Racconti allucinati sulla modernità e il progresso
FEBBRAIO 2024
Michele Serra è un autore che conosco per vie traverse, ovvero grazie a mia madre. È stata lei, infatti, ormai una decina di anni fa, ad introdurre in casa il volume “Gli sdraiati” e a parlamene bene. Il nome mi è rimasto in testa, anche grazie alle sue ultime pubblicazioni e agli articoli che scrive per la Repubblica. Così, quando scartabellavo tra i libri usati del reparto dell’Ibs in via Cerretani a Firenze, mi è parso naturale acquistare questa raccolta, un tempo regalo per qualcun altro, dato che il prezzo originario è oscurato da un’etichetta adesiva (della Libreria Marzocco, tra l’altro).
Preso in un impeto istantaneo, non mi sono domandata di cosa trattasse questo libro… Addirittura credevo fosse un romanzo! Invece, è una serie di undici racconti, più o meno omogenei per lunghezza e uniti da un file rouge tematico: la modernità e il progresso visti come terribili e ineluttabili mostri che snaturano l’uomo e la sua vita, distorcono la mente fino alla pazzia e svuotano di significato l’esistenza.
L’argomento conduttore, riassunto nel titolo stesso come il “nuovo che avanza”, si specializza in alcuni sotto-temi, contenuti in gruppi di racconti. Ad esempio, uno dei grandi protagonisti è la merce, insieme alle marche e al consumismo. Il primo racconto, Il nuovo che avanza, che dà il titolo alla raccolta, descrive un futuro distopico in cui gli uomini devono assumere un doppio cognome, prendendolo da una delle marche in commercio; chi non vuole farlo è bollato come pericoloso, ucciso, imprigionato, poco importa se è una donna, un anziano o un bambino…
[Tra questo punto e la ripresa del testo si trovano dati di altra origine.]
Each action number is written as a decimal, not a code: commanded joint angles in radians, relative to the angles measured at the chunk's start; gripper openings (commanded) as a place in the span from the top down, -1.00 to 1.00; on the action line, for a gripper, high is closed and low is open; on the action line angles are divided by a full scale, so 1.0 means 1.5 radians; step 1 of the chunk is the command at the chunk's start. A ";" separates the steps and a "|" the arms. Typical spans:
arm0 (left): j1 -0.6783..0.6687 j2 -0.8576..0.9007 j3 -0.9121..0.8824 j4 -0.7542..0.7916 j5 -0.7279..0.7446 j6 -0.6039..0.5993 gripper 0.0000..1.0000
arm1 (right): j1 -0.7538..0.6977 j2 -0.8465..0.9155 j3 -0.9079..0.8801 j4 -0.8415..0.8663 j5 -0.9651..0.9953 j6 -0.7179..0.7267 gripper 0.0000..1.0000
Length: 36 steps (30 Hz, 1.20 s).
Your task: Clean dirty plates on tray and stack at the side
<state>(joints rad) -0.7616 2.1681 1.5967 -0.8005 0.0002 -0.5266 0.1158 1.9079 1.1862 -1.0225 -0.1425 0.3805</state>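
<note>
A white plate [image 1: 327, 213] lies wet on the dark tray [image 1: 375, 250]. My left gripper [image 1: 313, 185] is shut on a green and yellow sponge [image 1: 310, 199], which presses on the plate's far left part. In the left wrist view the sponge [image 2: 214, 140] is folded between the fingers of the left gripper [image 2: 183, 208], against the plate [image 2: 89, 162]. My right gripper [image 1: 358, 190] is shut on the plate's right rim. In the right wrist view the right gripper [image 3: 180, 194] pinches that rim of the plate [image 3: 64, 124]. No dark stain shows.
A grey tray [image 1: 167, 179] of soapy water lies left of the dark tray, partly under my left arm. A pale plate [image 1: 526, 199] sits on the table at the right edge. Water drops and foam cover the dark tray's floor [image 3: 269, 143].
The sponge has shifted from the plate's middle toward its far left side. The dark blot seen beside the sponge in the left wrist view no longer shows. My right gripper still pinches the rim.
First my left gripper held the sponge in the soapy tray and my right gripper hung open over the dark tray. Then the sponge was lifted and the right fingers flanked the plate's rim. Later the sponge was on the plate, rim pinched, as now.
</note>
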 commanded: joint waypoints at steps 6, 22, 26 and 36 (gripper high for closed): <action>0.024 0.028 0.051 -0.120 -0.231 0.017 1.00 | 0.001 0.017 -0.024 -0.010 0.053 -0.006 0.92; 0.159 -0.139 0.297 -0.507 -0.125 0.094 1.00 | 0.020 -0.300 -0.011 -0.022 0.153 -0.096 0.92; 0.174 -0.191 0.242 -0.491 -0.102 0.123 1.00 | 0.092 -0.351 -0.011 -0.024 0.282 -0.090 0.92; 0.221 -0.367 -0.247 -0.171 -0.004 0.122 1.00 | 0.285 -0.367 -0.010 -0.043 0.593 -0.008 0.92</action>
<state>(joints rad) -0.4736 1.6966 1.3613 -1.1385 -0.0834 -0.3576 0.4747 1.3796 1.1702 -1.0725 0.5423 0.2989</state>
Medesima linea tematica, sebbene declinata in modo completamente diverso, la ritroviamo in Walter: il triste appello di un ossessivo, che vuole catalogare e scegliere un dentifricio tra quaranta tipi diversi presenti nei vari supermercati.
La sua deprimente follia è l’occasione per invitare il lettore ad una riflessione sulla reale necessità di tutte le varianti di uno stesso prodotto: il sovrabbondare delle possibilità ci rende davvero liberi oppure ci impone una schiavitù?
Sembra voler dare una parziale risposta, comprensibile, anche se mostruosa, l’assassino protagonista dell’omonimo racconto: un lucido folle che uccide commessi e venditori di negozi perché li considera pretestuosi, vendono la merce rappresentandola come qualcos’altro o paiono voler ingannare il cliente o mancargli di rispetto.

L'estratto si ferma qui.